Copy the lines below exactly, starting at the one with "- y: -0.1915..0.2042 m" and ending at the one with "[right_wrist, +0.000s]", and leave out any picture.

------------------------------------

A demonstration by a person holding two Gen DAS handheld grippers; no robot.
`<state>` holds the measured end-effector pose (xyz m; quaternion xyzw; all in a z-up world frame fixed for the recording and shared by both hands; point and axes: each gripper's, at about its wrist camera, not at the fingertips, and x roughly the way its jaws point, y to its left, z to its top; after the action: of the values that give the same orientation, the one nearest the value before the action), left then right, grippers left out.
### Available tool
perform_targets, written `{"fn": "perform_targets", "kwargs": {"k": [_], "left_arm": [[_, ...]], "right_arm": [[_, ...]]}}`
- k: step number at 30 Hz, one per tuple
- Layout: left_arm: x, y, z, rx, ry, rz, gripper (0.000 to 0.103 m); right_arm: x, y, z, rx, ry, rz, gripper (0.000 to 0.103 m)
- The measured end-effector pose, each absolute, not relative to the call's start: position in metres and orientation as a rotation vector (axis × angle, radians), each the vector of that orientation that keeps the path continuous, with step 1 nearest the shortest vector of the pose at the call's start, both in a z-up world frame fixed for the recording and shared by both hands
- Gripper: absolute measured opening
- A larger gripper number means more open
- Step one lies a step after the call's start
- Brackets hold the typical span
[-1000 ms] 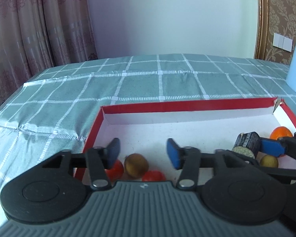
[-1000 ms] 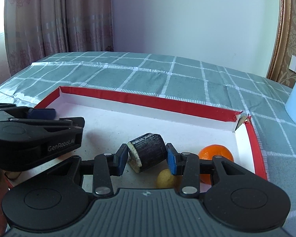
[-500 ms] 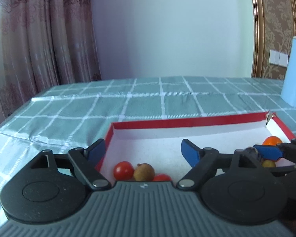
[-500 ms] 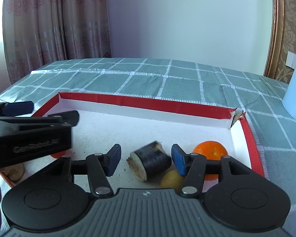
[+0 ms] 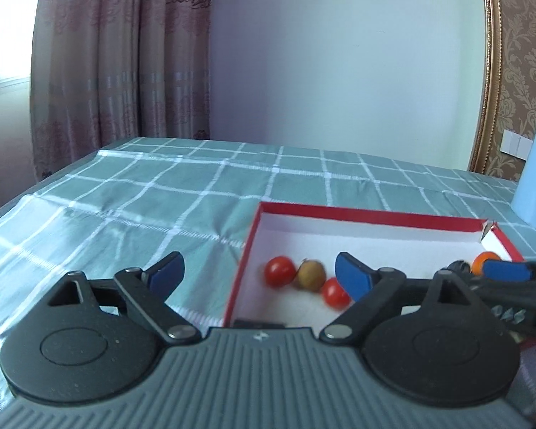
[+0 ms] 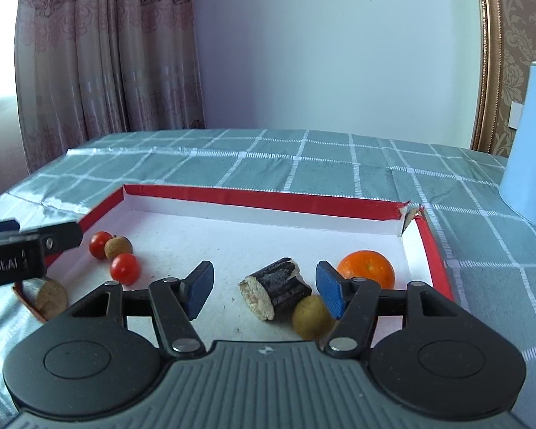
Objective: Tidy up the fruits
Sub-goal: 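Carry the longan and eggplant slice into the tray and open both grippers, then withdraw both grippers toward the green tomato and green cucumber slice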
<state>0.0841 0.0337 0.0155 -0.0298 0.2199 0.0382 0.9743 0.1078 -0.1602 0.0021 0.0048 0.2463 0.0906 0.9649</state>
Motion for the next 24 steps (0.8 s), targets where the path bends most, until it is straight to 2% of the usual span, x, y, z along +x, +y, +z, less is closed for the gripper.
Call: {"fn": "perform_targets", "kwargs": {"k": [4,15,18,24], "left_arm": [[0.075,0.041,0.013,-0.074,0.445,0.096,0.096],[0.067,0.039,0.010,-0.040,0.442,0.112,0.098],[0.066,0.039,0.009,-0.035,0.443,0.108,0.100],[0.064,0.038,0.009,-0.030,0.440,0.109,0.103]], "right_arm": [[0.087,-0.167,0.009,0.046,0.467,0.201,0.063],[0.029,-0.181,0.000,0.130,0.481,0.291,0.063],[0.014,-0.183,-0.004,0.119,0.474,0.294,0.068],[0.005,-0.182,-0.007,0.123,0.472,0.321,0.068]]}}
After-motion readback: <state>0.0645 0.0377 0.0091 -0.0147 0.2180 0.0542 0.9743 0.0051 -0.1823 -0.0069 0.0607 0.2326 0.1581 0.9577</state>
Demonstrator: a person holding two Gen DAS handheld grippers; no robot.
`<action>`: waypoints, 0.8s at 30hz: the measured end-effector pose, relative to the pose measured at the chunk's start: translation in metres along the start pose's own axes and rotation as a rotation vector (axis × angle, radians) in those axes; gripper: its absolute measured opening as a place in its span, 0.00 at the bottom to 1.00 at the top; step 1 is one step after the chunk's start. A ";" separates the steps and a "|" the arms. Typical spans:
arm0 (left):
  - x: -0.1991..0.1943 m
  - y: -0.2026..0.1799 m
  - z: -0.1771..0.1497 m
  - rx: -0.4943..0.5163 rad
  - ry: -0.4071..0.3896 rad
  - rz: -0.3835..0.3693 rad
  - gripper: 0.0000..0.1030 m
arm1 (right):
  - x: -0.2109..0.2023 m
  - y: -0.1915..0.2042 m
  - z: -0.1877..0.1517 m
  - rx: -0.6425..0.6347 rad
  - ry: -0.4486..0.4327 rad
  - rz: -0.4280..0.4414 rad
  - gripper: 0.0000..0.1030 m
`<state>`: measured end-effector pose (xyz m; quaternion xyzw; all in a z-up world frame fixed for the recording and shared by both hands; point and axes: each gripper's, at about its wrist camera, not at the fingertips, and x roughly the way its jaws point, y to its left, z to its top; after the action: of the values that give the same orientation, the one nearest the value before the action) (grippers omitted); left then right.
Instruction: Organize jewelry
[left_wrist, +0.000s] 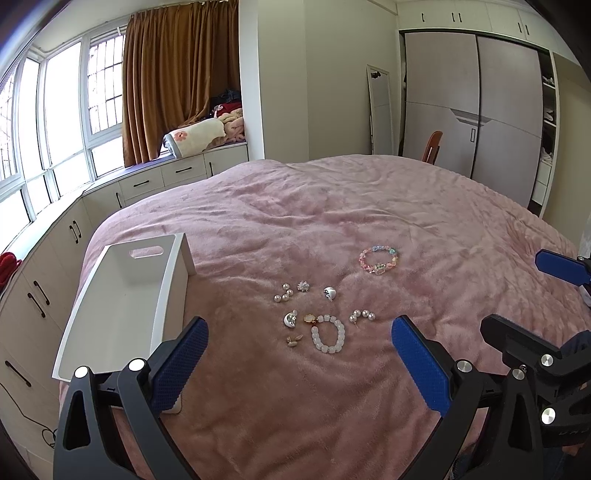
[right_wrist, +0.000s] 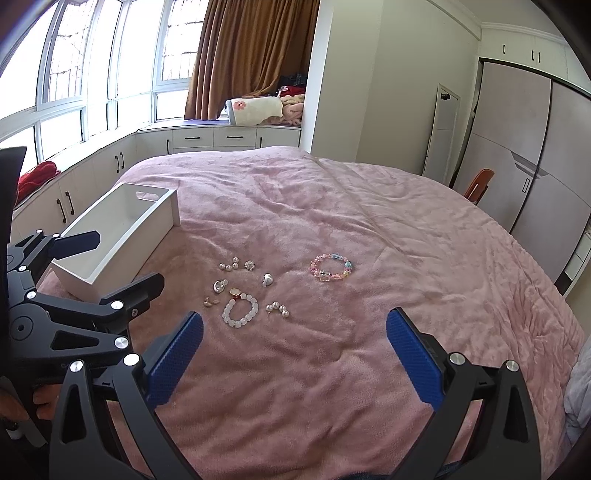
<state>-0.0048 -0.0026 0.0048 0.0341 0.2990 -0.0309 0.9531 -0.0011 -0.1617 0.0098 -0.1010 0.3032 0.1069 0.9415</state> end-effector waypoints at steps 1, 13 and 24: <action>0.001 -0.002 -0.001 -0.001 0.003 -0.001 0.98 | 0.000 0.000 0.000 -0.001 0.000 0.000 0.95; 0.006 -0.005 -0.005 -0.002 0.007 -0.009 0.98 | 0.000 -0.001 0.000 0.004 0.003 -0.009 0.95; 0.006 -0.005 -0.006 -0.003 0.011 -0.012 0.98 | 0.001 -0.001 -0.001 0.004 0.004 -0.006 0.95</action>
<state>-0.0033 -0.0072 -0.0036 0.0311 0.3047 -0.0358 0.9513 -0.0008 -0.1631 0.0085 -0.1003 0.3049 0.1032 0.9415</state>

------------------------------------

> _Exercise response_
  - y: -0.1915..0.2042 m
  - z: -0.1877..0.1517 m
  - rx: -0.6425..0.6347 rad
  - ry: -0.4486..0.4327 rad
  - rz: -0.4280..0.4414 rad
  - gripper: 0.0000..0.1030 m
`<state>`: measured end-effector pose (xyz m; quaternion xyzw; all in a z-up world frame fixed for the recording and shared by both hands; point and axes: each gripper's, at about its wrist camera, not at the fingertips, and x roughly the way its jaws point, y to its left, z to its top; after the action: of the values that give the same orientation, the one nearest the value before the action) (grippers omitted); left then right.
Instruction: Organize jewelry
[left_wrist, +0.000s] 
[right_wrist, +0.000s] 

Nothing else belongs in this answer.